Vous l’ignoriez peut-être, mais ceci explique grandement cela…

Basquiat - Profit - Nanachronique

Un ami, plus jeune, plus proche de l’âge de mon fils, que j’entretenais du manque d’intérêt de celui-ci pour cette fantastique nouvelle année de Sixième qu’il a entamé, m’a instruite du concept. Pour aller au cœur des choses, le Français le barbe. Il n’a aucune inclination pour la versification. Encore moins pour la structure des contes qu’ils préfèrent toujours m’entendre lui raconter. Idem, les sciences de la Vie et de la Terre ne lui inspirent aucune espèce de sympathie. Et la technologie, en laquelle je fondais de grands espoirs, ne lui parle du tout. En fait, si. Elle ne lui parle que trop. Je me souviens de l’heure, des heures que nous passions à construire des petites choses électroniques, pas toujours utiles, qu’il s’agissait de faire fonctionner. C’est ainsi que je lui ai vendue la matière. Manqué… Lui, eh bien, il apprend la différence entre le dessin de définition et la vue en perspective, les différents formats, l’utilisation du vélo à Paris, les traits visibles et les traits invisibles. Il apprend à faire la différence entre les besoins vitaux, sociaux et personnels, à définir ce qu’est un objet technique. La pratique, ce sera peut-être plus tard. On se tient au courant…

Passage fatidique

Cet ami m’a donc informé d’un malaise que je ne connaissais pas : le blues du collégien. Il interviendrait au moment du passage du CM2 en sixième et serait l’expression d’une peur de l’établissement, plus grand, moins familial, des désormais très nombreux enseignants, de la distance plus prononcée entre eux et leurs élèves.
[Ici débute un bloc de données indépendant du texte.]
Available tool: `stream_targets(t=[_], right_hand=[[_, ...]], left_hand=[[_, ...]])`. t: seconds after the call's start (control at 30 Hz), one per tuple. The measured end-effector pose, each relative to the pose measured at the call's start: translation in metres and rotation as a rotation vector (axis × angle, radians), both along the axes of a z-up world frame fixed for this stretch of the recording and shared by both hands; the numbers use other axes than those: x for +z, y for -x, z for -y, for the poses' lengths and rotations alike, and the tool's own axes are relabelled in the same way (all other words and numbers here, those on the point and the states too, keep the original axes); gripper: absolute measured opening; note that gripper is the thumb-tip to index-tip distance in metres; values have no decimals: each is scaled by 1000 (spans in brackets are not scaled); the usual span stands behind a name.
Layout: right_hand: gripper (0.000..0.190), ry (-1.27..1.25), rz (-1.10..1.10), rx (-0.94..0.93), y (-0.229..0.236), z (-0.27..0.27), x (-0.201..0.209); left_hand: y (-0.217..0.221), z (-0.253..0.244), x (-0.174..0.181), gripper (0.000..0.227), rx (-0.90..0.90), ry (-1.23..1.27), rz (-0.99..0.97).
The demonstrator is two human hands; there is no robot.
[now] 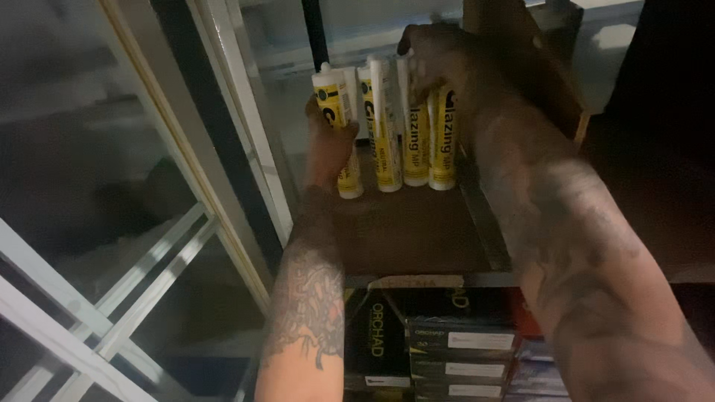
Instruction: The person picks up several tubes of sealant from a cardboard box on the floor and places them upright onto a wooden shelf in a storage area.
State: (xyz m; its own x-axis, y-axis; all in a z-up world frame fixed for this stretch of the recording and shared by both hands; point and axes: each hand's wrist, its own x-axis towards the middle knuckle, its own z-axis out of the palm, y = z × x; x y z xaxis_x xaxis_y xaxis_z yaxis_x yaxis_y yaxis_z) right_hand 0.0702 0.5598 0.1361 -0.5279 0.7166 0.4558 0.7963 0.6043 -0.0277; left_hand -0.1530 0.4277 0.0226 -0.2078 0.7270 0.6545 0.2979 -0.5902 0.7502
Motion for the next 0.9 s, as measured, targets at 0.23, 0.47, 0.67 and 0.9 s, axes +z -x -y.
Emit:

L’intensité du blues dépendrait du nombre de « potes » inscrits dans le même établissement, partageant la même classe. Dans mon cas, ça va. C’est pas mal. Le blues du collégien ne durerait pas et nécessiterait une attention plus grande, beaucoup de patience. Il conduirait immanquablement à ne montrer, vous l’aurez compris, aucun intérêt à ces matières nouvelles pour certaines, plus anciennes pour d’autres mais quoi qu’il en soit dispensées suivant une perspective et des objectifs différents … Voilà… Bon alors, il ne m’a fourni aucun autre remède que la patience dont il a été question quelques lignes plus haut. Mais, à quelques jours de la fin du premier trimestre, j’espère ici vous être utile et contribuer à mettre un mot sur la problématique qui ronge votre pré-ado et vos fins de semaine. Ce premier blues devrait nous préparer aux très nombreux autres à venir.